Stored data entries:
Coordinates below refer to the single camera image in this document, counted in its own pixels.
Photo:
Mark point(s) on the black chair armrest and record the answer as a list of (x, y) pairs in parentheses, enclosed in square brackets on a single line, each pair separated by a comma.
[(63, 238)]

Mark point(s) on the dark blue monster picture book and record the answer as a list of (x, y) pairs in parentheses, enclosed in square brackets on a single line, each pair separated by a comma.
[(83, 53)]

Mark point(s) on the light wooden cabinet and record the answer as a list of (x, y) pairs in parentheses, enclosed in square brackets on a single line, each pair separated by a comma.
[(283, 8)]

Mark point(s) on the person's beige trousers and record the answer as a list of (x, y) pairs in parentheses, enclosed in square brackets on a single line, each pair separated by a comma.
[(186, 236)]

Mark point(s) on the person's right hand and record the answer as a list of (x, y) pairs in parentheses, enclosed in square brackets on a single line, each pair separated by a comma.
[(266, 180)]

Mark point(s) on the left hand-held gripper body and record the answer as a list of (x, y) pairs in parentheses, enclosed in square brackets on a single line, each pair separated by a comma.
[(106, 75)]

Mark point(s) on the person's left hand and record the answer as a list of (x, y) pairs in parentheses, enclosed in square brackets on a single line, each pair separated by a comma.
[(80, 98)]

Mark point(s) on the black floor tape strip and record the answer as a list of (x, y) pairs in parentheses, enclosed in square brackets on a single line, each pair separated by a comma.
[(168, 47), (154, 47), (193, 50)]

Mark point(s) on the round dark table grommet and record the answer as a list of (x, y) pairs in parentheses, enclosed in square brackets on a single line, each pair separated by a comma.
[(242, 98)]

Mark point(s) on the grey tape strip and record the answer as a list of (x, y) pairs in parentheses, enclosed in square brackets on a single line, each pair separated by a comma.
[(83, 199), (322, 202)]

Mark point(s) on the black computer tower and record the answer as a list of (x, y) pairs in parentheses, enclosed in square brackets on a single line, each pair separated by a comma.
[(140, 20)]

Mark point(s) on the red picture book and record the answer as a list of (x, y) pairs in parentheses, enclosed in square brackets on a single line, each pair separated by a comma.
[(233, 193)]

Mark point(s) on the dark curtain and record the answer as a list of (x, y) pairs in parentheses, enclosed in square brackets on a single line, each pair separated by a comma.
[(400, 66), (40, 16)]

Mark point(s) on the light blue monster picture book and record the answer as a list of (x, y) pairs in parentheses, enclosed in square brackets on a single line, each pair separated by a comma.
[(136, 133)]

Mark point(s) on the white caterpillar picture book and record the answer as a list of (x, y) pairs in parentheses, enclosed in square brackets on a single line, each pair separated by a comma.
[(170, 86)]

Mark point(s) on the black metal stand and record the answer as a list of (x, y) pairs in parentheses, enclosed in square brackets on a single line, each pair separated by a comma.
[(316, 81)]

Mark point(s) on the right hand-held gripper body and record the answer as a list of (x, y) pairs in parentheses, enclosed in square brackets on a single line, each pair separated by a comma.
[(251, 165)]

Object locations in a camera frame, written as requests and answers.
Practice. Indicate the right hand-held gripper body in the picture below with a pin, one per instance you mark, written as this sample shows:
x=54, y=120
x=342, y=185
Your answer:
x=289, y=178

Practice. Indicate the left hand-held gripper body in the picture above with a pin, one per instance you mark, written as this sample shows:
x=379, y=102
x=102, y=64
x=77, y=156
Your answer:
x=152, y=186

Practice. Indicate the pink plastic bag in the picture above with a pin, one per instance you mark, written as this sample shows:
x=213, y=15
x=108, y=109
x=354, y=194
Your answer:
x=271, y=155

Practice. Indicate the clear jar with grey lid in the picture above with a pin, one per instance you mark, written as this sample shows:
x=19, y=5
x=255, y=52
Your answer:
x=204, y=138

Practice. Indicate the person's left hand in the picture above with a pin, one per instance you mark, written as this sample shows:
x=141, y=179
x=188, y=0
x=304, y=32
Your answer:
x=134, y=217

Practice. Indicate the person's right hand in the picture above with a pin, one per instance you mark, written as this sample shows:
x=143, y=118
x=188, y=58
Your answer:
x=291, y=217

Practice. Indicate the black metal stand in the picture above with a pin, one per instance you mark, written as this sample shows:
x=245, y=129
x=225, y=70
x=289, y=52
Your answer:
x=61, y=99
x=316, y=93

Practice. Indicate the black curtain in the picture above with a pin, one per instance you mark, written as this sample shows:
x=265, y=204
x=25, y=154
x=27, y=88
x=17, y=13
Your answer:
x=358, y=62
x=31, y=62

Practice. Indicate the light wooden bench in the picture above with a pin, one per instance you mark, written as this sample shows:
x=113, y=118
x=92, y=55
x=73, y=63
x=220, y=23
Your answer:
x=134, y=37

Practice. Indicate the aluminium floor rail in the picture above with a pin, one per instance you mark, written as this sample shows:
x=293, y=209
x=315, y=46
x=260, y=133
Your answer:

About this task:
Transcribe the records. Keep every word exactly as it stands.

Exercise output:
Coordinates below refer to the single camera image in this document, counted in its own pixels.
Photo:
Mark point(s) on the black chair armrest and record the answer as a list of (x, y) pairs in parentheses, enclosed in square brackets on a single line, each pair separated by a comma.
[(63, 238)]

Mark point(s) on the dark blue monster picture book and record the answer as a list of (x, y) pairs in parentheses, enclosed in square brackets on a single line, each pair separated by a comma.
[(83, 53)]

Mark point(s) on the light wooden cabinet and record the answer as a list of (x, y) pairs in parentheses, enclosed in square brackets on a single line, each pair separated by a comma.
[(283, 8)]

Mark point(s) on the person's beige trousers and record the answer as a list of (x, y) pairs in parentheses, enclosed in square brackets on a single line, each pair separated by a comma.
[(186, 236)]

Mark point(s) on the person's right hand and record the answer as a list of (x, y) pairs in parentheses, enclosed in square brackets on a single line, each pair separated by a comma.
[(266, 180)]

Mark point(s) on the left hand-held gripper body and record the answer as a list of (x, y) pairs in parentheses, enclosed in square brackets on a single line, each pair separated by a comma.
[(106, 75)]

Mark point(s) on the person's left hand and record the answer as a list of (x, y) pairs in parentheses, enclosed in square brackets on a single line, each pair separated by a comma.
[(80, 98)]

Mark point(s) on the black floor tape strip and record the answer as a list of (x, y) pairs in parentheses, enclosed in square brackets on a single line, each pair separated by a comma.
[(168, 47), (154, 47), (193, 50)]

Mark point(s) on the round dark table grommet and record the answer as a list of (x, y) pairs in parentheses, enclosed in square brackets on a single line, each pair separated by a comma.
[(242, 98)]

Mark point(s) on the grey tape strip and record the answer as a list of (x, y) pairs in parentheses, enclosed in square brackets on a single line, each pair separated by a comma.
[(83, 199), (322, 202)]

Mark point(s) on the black computer tower and record the answer as a list of (x, y) pairs in parentheses, enclosed in square brackets on a single line, each pair separated by a comma.
[(140, 20)]

Mark point(s) on the red picture book and record the answer as a list of (x, y) pairs in parentheses, enclosed in square brackets on a single line, each pair separated by a comma.
[(233, 193)]

Mark point(s) on the dark curtain and record the answer as a list of (x, y) pairs in parentheses, enclosed in square brackets on a single line, each pair separated by a comma.
[(400, 66), (40, 16)]

Mark point(s) on the light blue monster picture book and record the answer as a list of (x, y) pairs in parentheses, enclosed in square brackets on a single line, each pair separated by a comma.
[(136, 133)]

Mark point(s) on the white caterpillar picture book and record the answer as a list of (x, y) pairs in parentheses, enclosed in square brackets on a single line, each pair separated by a comma.
[(170, 86)]

Mark point(s) on the black metal stand and record the answer as a list of (x, y) pairs in parentheses, enclosed in square brackets on a single line, each pair separated by a comma.
[(316, 81)]

Mark point(s) on the right hand-held gripper body and record the answer as a list of (x, y) pairs in parentheses, enclosed in square brackets on a single line, each pair separated by a comma.
[(251, 165)]

Object locations in a camera frame, written as requests and answers.
Practice. Indicate the right hand-held gripper body in the picture below with a pin, one per instance you mark, written as this sample shows:
x=54, y=120
x=342, y=185
Your answer:
x=289, y=178

Practice. Indicate the left hand-held gripper body in the picture above with a pin, one per instance you mark, written as this sample shows:
x=379, y=102
x=102, y=64
x=77, y=156
Your answer:
x=152, y=186

Practice. Indicate the pink plastic bag in the picture above with a pin, one per instance you mark, written as this sample shows:
x=213, y=15
x=108, y=109
x=354, y=194
Your answer:
x=271, y=155

Practice. Indicate the clear jar with grey lid in the picture above with a pin, one per instance you mark, written as this sample shows:
x=19, y=5
x=255, y=52
Your answer:
x=204, y=138

Practice. Indicate the person's left hand in the picture above with a pin, one per instance you mark, written as this sample shows:
x=141, y=179
x=188, y=0
x=304, y=32
Your answer:
x=134, y=217

Practice. Indicate the person's right hand in the picture above with a pin, one per instance you mark, written as this sample shows:
x=143, y=118
x=188, y=58
Your answer:
x=291, y=217

Practice. Indicate the black metal stand in the picture above with a pin, one per instance you mark, written as this sample shows:
x=245, y=129
x=225, y=70
x=289, y=52
Your answer:
x=61, y=99
x=316, y=93

Practice. Indicate the black curtain in the picture above with a pin, one per instance you mark, written as this sample shows:
x=265, y=204
x=25, y=154
x=27, y=88
x=17, y=13
Your answer:
x=358, y=62
x=31, y=62

Practice. Indicate the light wooden bench in the picture above with a pin, one per instance you mark, written as this sample shows:
x=113, y=118
x=92, y=55
x=73, y=63
x=220, y=23
Your answer:
x=134, y=37

Practice. Indicate the aluminium floor rail in the picture above with a pin, one per instance you mark, written as this sample shows:
x=293, y=209
x=315, y=46
x=260, y=133
Your answer:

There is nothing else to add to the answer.